Tonight, I finally started something I’ve been meaning to for a couple of years now. I tend to work late, so my building on campus is pretty quiet when I leave, usually just the custodial staff and a few grad students working on their chemical reactions. Tonight, I began prayerwalking my building. I started on the top (5th) floor and walked the entire hallway and dropped to the 4th floor below, praying all along.
What did I pray about?
Whatever came to mind.
As I passed by a colleague’s office or labs, or those of someone else I know, I’d pray for them specifically. I prayed for God’s glory to be revealed through the beauty, order and mystery revealed by the research performed in this building over most of the last 100 years. And so on. The next time I’m here late (and maybe even if it isn’t so late), I’ll start on the 4th floor and drop to the 3rd, so that every floor is overlapped.

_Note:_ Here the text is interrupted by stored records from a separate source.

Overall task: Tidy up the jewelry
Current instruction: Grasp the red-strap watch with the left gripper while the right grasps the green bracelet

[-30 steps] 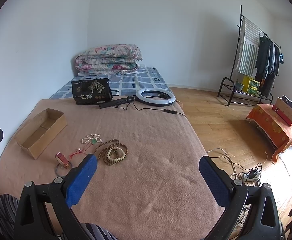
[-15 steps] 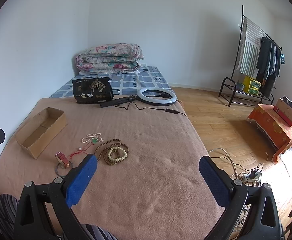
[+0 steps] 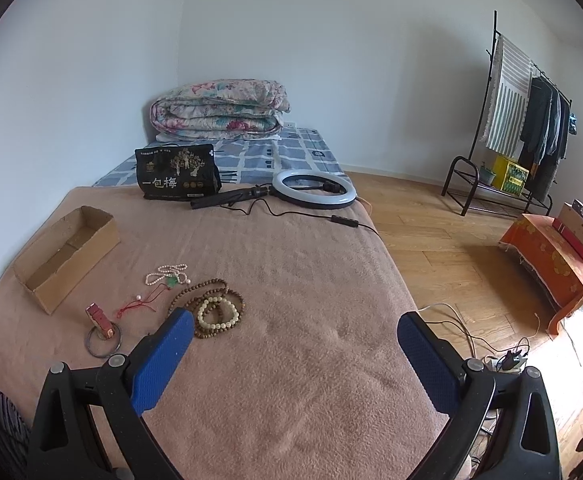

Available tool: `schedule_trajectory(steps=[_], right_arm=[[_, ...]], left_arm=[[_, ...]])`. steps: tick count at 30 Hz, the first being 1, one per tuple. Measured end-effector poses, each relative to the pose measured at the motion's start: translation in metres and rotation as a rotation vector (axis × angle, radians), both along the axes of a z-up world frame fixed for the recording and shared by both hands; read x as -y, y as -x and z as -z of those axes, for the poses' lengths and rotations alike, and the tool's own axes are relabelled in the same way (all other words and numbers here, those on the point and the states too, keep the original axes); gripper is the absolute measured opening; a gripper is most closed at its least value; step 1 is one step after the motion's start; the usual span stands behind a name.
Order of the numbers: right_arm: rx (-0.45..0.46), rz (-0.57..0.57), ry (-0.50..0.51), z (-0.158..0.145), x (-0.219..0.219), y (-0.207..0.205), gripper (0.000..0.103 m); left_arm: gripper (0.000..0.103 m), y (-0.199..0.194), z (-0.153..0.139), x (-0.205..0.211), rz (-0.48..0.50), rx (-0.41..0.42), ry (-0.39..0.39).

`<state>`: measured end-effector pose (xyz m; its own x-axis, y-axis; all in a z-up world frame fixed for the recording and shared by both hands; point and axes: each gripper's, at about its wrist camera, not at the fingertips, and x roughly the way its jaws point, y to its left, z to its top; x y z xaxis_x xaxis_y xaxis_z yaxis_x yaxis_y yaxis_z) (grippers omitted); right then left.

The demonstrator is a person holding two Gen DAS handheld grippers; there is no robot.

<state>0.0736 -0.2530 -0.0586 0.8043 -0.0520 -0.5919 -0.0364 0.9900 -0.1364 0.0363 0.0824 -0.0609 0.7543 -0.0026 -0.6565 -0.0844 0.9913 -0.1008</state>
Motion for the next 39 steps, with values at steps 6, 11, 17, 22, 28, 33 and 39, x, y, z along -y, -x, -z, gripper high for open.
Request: schedule_trajectory(steps=[6,11,17,22,28,33,39], right_arm=[[-0.013,-0.071,0.03,0.027,-0.002,-0.031,0.103],[-0.122,-0.137,0.023,0.056,-0.008,-0.062,0.099],[-0.245,-0.192,-0.006,0.089,-0.016,-0.091,0.085],[-0.316,-0.228,-0.048,0.11,-0.02,-0.113,0.078],[-0.378,-0.259,-0.081,0.132,-0.032,-0.133,0.069],[-0.42,-0.281,-0.1,0.146,-0.041,-0.146,0.061],[-0.451,-0.284,-0.106,0.158,-0.045,-0.162,0.053]], left_arm=[[0.062,-0.024,0.044,-0.015,-0.02,-0.11,-0.004],[0.05,-0.048,0.082,-0.011,0.04,-0.206,0.093],[0.044,-0.078,0.114,0.01,0.12,-0.269,0.065],[0.043,-0.1,0.142,0.017,0.178,-0.325,0.026],[0.036,-0.118,0.161,0.021,0.234,-0.34,0.0],[0.036,-0.131,0.169,0.023,0.254,-0.335,0.03],[0.036,-0.141,0.174,0.03,0.281,-0.328,0.033]])
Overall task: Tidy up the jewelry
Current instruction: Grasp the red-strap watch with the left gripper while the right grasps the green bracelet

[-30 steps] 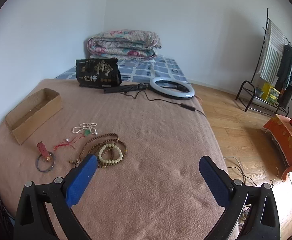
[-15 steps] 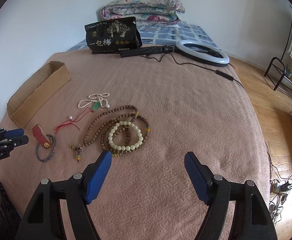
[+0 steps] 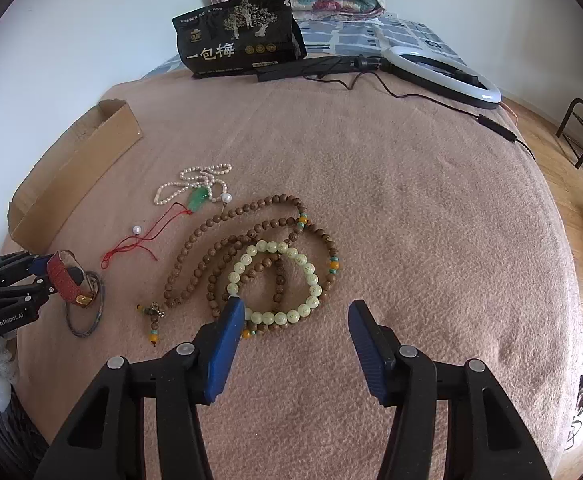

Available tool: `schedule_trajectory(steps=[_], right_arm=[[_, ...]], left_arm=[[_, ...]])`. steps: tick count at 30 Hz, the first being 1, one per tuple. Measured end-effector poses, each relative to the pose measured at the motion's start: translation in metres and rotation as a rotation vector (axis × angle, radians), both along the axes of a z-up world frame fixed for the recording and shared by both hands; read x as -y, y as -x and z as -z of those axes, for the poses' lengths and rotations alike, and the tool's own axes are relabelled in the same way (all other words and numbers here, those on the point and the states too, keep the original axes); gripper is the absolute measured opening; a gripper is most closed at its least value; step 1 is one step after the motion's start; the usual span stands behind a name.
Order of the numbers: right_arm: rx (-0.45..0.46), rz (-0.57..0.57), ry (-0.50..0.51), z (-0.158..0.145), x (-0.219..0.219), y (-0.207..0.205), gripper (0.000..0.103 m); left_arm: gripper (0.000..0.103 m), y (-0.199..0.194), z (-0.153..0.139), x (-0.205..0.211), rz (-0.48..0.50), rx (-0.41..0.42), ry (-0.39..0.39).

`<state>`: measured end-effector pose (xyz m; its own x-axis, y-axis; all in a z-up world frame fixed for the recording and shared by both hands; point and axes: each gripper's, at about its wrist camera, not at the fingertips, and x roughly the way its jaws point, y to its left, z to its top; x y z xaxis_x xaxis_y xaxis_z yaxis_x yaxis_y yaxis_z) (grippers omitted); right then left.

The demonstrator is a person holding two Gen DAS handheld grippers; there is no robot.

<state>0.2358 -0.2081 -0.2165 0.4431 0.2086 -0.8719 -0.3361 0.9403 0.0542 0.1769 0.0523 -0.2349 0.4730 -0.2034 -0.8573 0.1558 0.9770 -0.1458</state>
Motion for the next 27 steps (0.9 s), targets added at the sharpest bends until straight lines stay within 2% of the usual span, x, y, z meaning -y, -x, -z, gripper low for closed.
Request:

I have no idea what to expect, except to expect God to do something, because He promises that prayer moves His hand. Perhaps this is the simplest way to transform our campuses.
As I think about it, it reminds me of a custom among farmers and ranchers to walk their land. Every so often, they go and walk (or drive if it is big enough) all over their property to survey it, to stay close to it and monitor/maintain it. It binds them to the land and they come to know it more and more intimately, able to recognize subtle changes over time and adjust how they manage and use it accordingly.
Whatever our vocation is, do we “walk the land” of our work, whether it is a campus, an office building, a factory, our homes, and so on? Do we bind ourselves to these places, not in a workaholic sense, but in a spiritual sense, able to recognize changes and cycles? Might it not help us to be more effective in both our work and ministry because we know it better? And as long as we are walking that land, why not discuss it with the “landLord?” Perhaps it may do some good. Just maybe.